Before delving into specifics, a general model overview is needed. As mentioned, three versions are available: standard travel, short travel (replacing the Camber), and EVO. Specialized uses the phrases: fast and planted, snappy and nimble, and gravity-focused to describe each of these versions. Both wheel sizes are available for all models, there are carbon and alloy frames, and various component options, too. The standard and short travel versions are available at local dealers now. Pricing info is below.
- S-Works: $9500
- S-Works frame-only: $3200
- Expert: $5500
- Comp Carbon: $4200 (Also available in Women’s 27.5 Regular Travel and Women’s 29 ST)
- Comp EVO: $3600
- Comp Alloy: $3,000 (Also available in Women’s 27.5 Regular Travel and Women’s 29 ST model)
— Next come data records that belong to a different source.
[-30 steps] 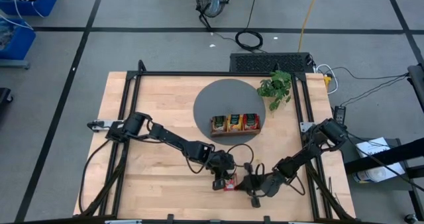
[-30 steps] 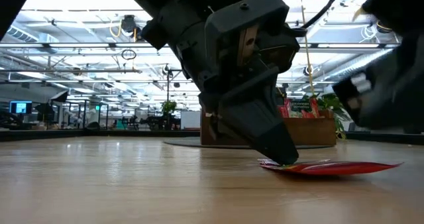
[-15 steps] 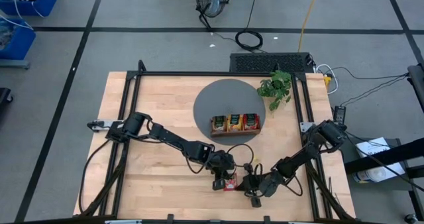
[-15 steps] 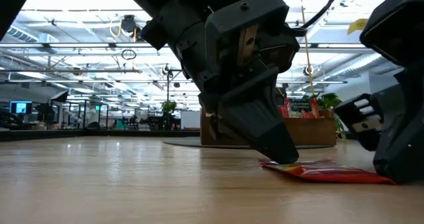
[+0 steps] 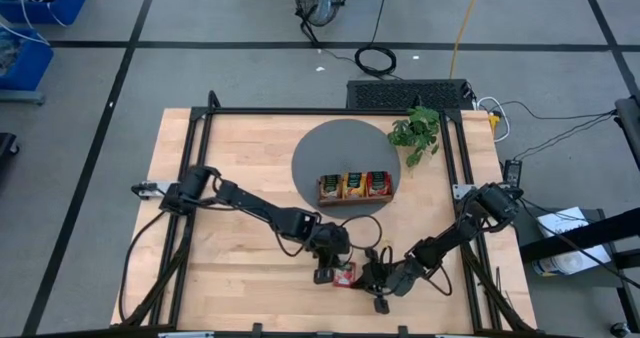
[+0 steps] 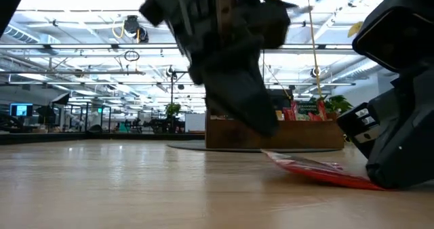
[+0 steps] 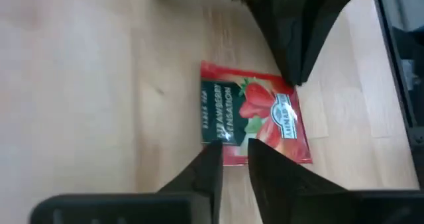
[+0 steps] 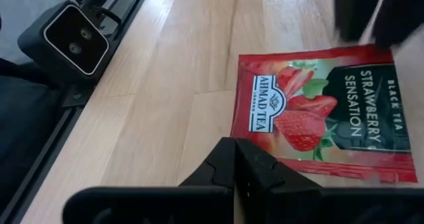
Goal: Pick & Place Tea
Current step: Put the red tea bag into the right section of the wooden organizer
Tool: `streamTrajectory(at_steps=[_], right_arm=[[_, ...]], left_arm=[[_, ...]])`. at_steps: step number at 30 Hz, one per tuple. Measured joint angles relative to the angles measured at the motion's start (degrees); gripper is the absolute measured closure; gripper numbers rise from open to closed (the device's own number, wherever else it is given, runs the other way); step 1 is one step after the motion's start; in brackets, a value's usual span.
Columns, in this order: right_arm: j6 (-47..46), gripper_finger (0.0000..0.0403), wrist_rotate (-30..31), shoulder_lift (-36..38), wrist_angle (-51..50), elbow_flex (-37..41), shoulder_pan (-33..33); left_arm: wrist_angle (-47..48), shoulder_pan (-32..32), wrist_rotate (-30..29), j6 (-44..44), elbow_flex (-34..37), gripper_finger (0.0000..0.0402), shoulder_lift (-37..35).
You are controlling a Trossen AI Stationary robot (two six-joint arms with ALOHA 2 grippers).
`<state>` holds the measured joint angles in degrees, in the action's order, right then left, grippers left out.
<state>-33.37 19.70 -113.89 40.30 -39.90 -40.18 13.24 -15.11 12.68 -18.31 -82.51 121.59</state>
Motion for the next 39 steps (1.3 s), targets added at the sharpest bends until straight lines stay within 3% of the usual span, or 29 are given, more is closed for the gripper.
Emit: streamTrajectory(at_steps=[5,8,17,22,28,39], right_arm=[[-3.3,0.0403,1.3,-0.1,-0.6,3.0,0.0],[-5.1,0.0403,3.3,-0.1,-0.4,4.3,0.0],[-6.2,0.0403,3.4,-0.2,-0.2,4.6,0.0],[-6.7,0.0403,3.7,-0.4,0.2,4.7,0.0],[0.4,0.0403,8.7,0.4,5.5,4.7,-1.3],[9.3,0.0403,10.1,5.2,6.0,4.2,-1.7]], left_arm=[[4.7,-0.3,-7.4,-1.2,-0.1,0.029,-1.5],[4.9,-0.1,-8.3,-1.3,-0.1,0.0252,-1.3],[8.4,1.7,0.0,-6.0,-0.2,0.0119,-0.9],[13.5,1.2,1.0,-9.8,-0.3,0.0072,-1.0],[13.2,-0.3,1.5,-10.8,-0.3,0.0056,-1.0],[10.8,-3.2,-3.8,-13.7,-0.3,0.0088,-1.0]])
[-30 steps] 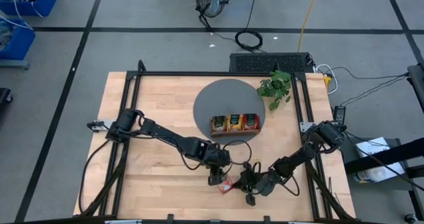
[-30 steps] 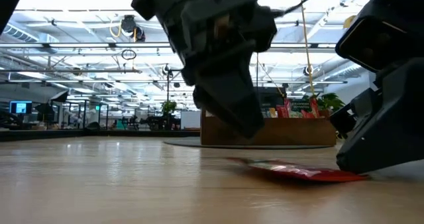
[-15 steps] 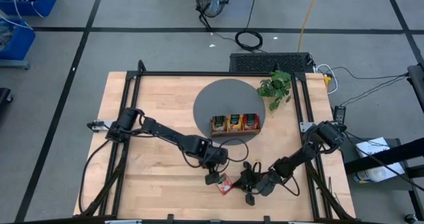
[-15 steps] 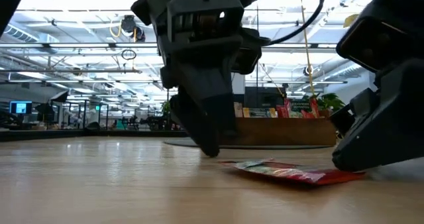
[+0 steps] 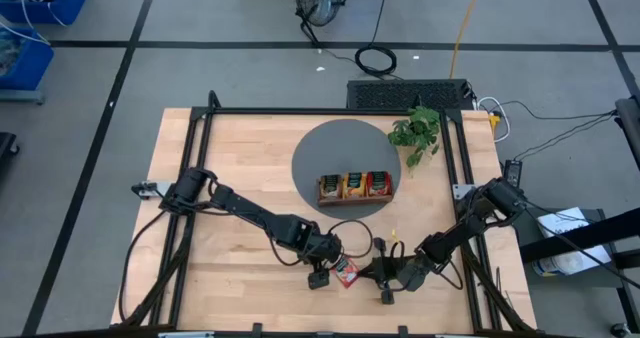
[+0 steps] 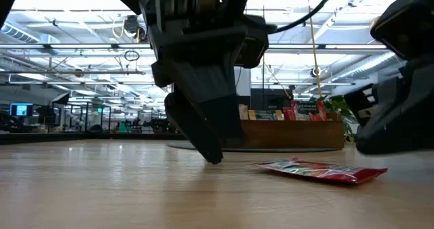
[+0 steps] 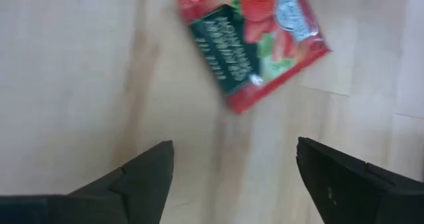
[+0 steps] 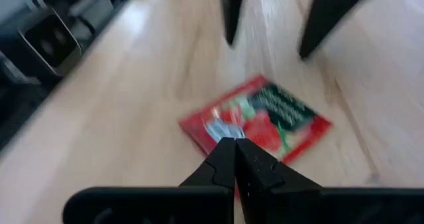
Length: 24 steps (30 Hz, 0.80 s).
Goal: Pick & Place Tea
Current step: Put the red tea bag into the right section of the wooden organizer
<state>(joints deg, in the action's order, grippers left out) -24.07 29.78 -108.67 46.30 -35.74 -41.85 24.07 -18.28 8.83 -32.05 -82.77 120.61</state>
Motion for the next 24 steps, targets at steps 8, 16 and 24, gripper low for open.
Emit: streamTrajectory(at_steps=[8,16,24], right_arm=[[5.9,0.0403,0.7,0.1,1.6,-2.6,-0.7],[2.2,0.0403,-1.6,-1.3,-7.1,-5.5,-1.0],[-4.0,0.0403,-2.8,-5.3,-7.6,-5.5,1.6]], left_arm=[[-4.4,-0.6,-1.8,-0.5,0.1,0.0093,0.1],[-3.5,0.9,-2.7,-0.2,0.1,0.0094,0.1],[-5.1,1.5,-3.3,-1.1,1.7,0.0094,0.1]])
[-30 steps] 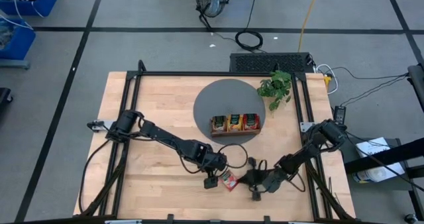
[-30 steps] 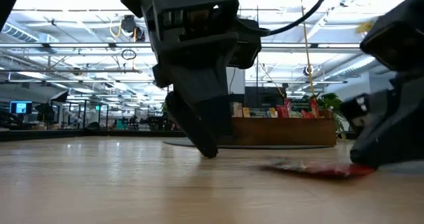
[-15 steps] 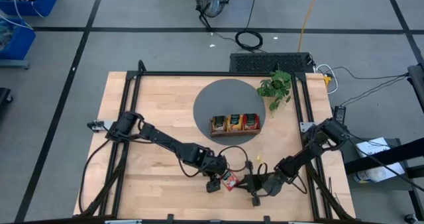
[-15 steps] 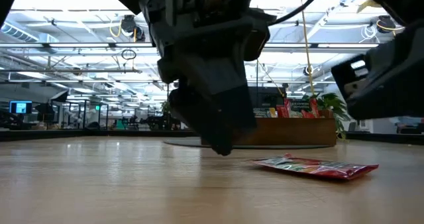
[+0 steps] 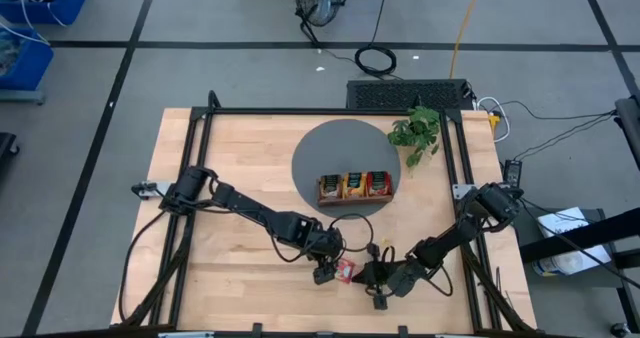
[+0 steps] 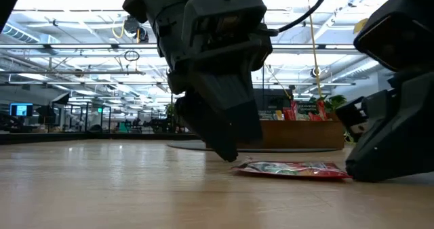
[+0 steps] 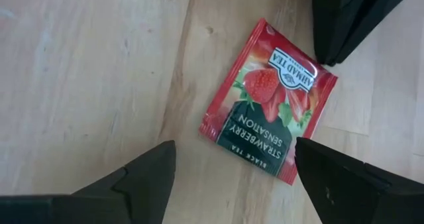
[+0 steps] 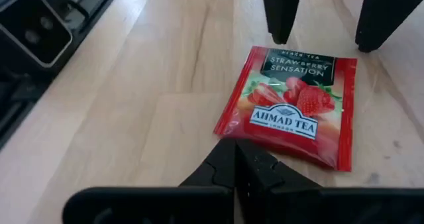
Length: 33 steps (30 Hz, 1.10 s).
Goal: Pick & Place Tea
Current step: Put the red tea bag into the right section of the wooden organizer
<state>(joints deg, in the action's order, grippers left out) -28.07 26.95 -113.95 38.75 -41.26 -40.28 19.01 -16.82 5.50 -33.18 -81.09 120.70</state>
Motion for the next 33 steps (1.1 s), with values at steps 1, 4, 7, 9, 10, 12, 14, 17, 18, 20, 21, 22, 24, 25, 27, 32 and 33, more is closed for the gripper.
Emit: streamTrajectory(at_steps=[1,4,7,9,10,12,14,17,18,20,21,22,24,25,27,32,33], right_arm=[[-0.6,0.0403,-0.2,-0.1,0.2,0.3,0.2],[-0.4,0.0403,-0.4,-0.2,0.8,1.1,0.4],[3.2,0.0403,1.0,0.6,2.4,1.2,-0.6],[5.2,0.0403,1.7,2.2,2.0,1.5,-1.5],[6.0,0.0403,2.6,3.1,1.3,1.5,-2.0],[7.6,0.0403,4.6,4.6,1.4,1.6,-2.9],[9.3,0.0403,5.9,5.9,2.7,1.5,-3.3],[10.8,0.0403,5.8,5.9,3.5,0.8,-2.9],[11.1,0.0403,5.8,5.9,3.3,0.5,-2.6],[11.2,0.0403,4.7,5.3,3.6,-0.2,-1.7],[11.2,0.0403,4.0,5.1,3.7,-0.4,-1.4],[11.2,0.0403,3.1,4.8,3.6,-0.3,-1.0],[10.3,0.0403,1.9,3.9,3.5,-0.4,-0.2],[9.7,0.0403,1.4,3.4,3.1,-0.4,0.1],[8.5,0.0403,1.3,2.3,2.6,-0.4,0.6],[4.8,0.0403,-0.3,-0.2,2.5,-0.5,2.3],[3.8,0.0403,-0.7,-0.5,2.3,-0.5,2.6]], left_arm=[[-0.3,0.1,0.0,0.0,0.3,0.0094,0.0],[-1.8,0.3,0.9,-0.7,1.4,0.0094,-0.2],[-3.4,0.4,1.9,-1.1,2.1,0.0094,-0.3],[-3.2,0.4,1.9,-1.1,2.2,0.0094,-0.3],[-3.1,0.4,1.9,-1.1,2.2,0.0094,-0.3],[-3.2,0.3,1.7,-1.2,2.2,0.0094,-0.3],[-3.2,0.1,0.9,-1.5,2.2,0.0094,-0.2],[-3.1,-0.4,-1.1,-1.7,2.2,0.0094,-0.2],[-3.1,-0.7,-1.9,-1.8,2.2,0.0094,-0.2],[-2.8,-1.0,-2.7,-2.1,2.2,0.0094,-0.2],[-2.7,-1.2,-3.0,-2.2,2.2,0.0094,-0.2],[-2.5,-1.4,-3.3,-2.4,2.2,0.0094,-0.1],[-2.1,-1.6,-3.7,-2.5,2.2,0.0094,-0.1],[-1.9,-1.7,-3.9,-2.6,2.2,0.0094,-0.1],[-1.6,-1.8,-4.6,-2.6,2.2,0.0094,-0.1],[-1.1,-1.8,-4.7,-2.6,2.2,0.0094,-0.1],[-1.1,-1.8,-4.7,-2.6,2.2,0.0094,-0.1]])
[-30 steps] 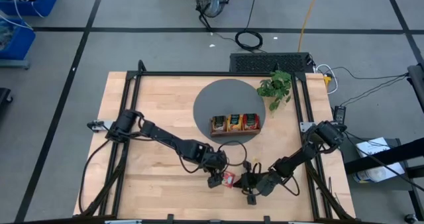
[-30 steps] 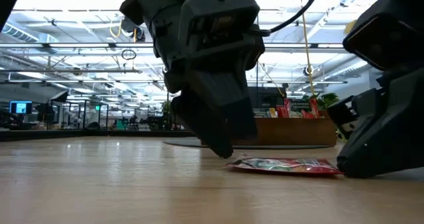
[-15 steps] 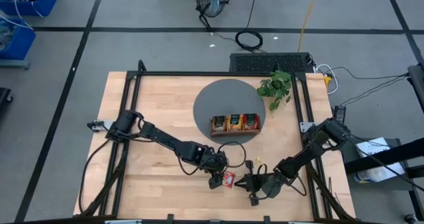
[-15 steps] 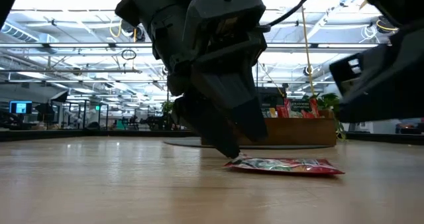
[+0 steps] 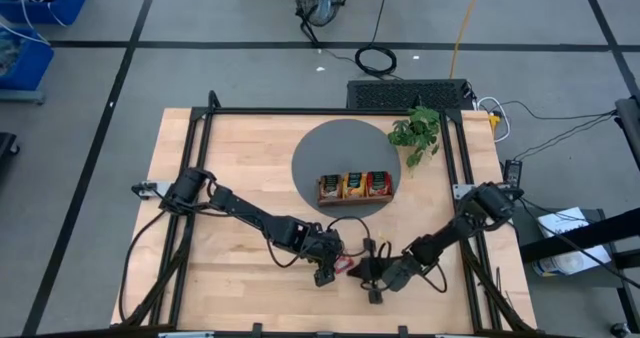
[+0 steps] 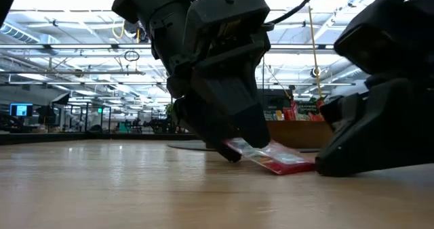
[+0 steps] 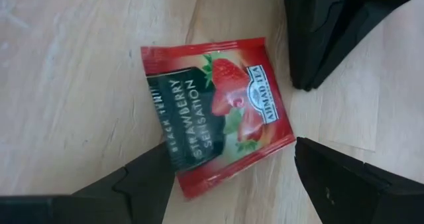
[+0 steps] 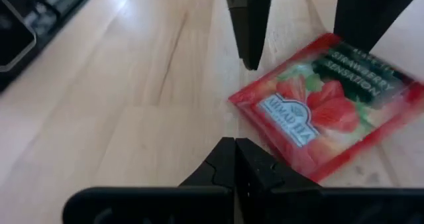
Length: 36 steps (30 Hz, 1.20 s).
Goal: Pick & Place Tea
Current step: Put the red tea bag into the right section of the wooden organizer
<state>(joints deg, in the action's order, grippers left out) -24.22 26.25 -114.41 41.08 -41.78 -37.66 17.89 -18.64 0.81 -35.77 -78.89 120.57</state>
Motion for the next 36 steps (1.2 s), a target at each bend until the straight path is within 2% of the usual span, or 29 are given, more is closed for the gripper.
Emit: streamTrajectory(at_steps=[12,16,19,23,31,36], right_arm=[[-1.9,0.0403,-2.0,-1.4,-0.4,0.0,0.8],[-1.7,0.0403,-2.0,-1.5,-0.4,0.0,0.9],[-1.7,0.0403,-2.2,-1.5,-0.4,0.0,0.9],[-1.7,0.0403,-2.3,-1.5,-0.4,0.0,0.9],[-1.5,0.0403,-2.3,-1.5,-0.4,0.0,0.9],[0.3,0.0403,-1.7,-1.5,-0.4,0.1,0.9]], left_arm=[[-2.0,1.0,0.5,1.4,0.1,0.0095,0.0],[-4.8,1.7,0.1,3.4,0.2,0.0112,0.2],[-6.2,1.9,0.4,4.7,0.3,0.0143,0.3],[-6.7,2.3,0.6,5.2,0.3,0.0206,0.3],[-7.1,2.5,0.6,9.7,0.3,0.038,0.3],[-6.9,2.5,0.1,12.8,0.2,0.0394,0.2]])
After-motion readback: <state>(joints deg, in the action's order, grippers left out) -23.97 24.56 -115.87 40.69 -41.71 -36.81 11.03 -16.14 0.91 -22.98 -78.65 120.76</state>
- ST base: $1850 (base only available in ST, alloy, both Men’s and Women’s 29 and 27.5)
How do they differ? It’s actually simple. Short travel models have the same frame as standard travel, but a different shock, shock extension, and fork. They also come equipped with 2.3 tires instead of the 2.6s on all the others. Key standard travel measures are: 29er 150mm/140mm front and rear travel; 27.5 150mm/150mm f/r. Short travel comes in at 130mm/120mm f/r for 29er, and 130mm/130mm f/r for 27.5. And yes, Specialized has finally adopted the 27.5 nomenclature. No more 650b.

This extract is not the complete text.